No pictures, please. Copy exactly the lines from the one with "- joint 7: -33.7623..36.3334" through the final line below.

*** Data block ***

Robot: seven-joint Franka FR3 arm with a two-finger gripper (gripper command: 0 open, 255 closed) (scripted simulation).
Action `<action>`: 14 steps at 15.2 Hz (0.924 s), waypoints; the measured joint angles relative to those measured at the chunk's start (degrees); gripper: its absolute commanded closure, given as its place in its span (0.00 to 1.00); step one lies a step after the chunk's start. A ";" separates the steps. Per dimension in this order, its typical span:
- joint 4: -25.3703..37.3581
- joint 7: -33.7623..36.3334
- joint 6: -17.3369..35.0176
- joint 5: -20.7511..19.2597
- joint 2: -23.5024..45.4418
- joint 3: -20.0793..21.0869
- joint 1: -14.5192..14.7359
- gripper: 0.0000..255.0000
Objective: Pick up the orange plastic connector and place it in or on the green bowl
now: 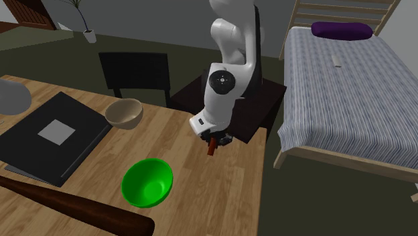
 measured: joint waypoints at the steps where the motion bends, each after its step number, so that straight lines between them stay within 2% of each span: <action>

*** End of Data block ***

Solution for this task
- joint 7: -33.7623..36.3334
- joint 6: -17.3369..35.0176
- joint 5: -20.7511..19.2597
- joint 2: -23.5024..45.4418
- joint 3: -20.0793..21.0869
- joint 1: -14.5192..14.7359
- gripper: 0.0000..255.0000
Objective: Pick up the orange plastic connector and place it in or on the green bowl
now: 
 measured: joint waypoints at the steps where the motion bends, each after its step number, so that straight lines between them stay within 2% of each span: <action>

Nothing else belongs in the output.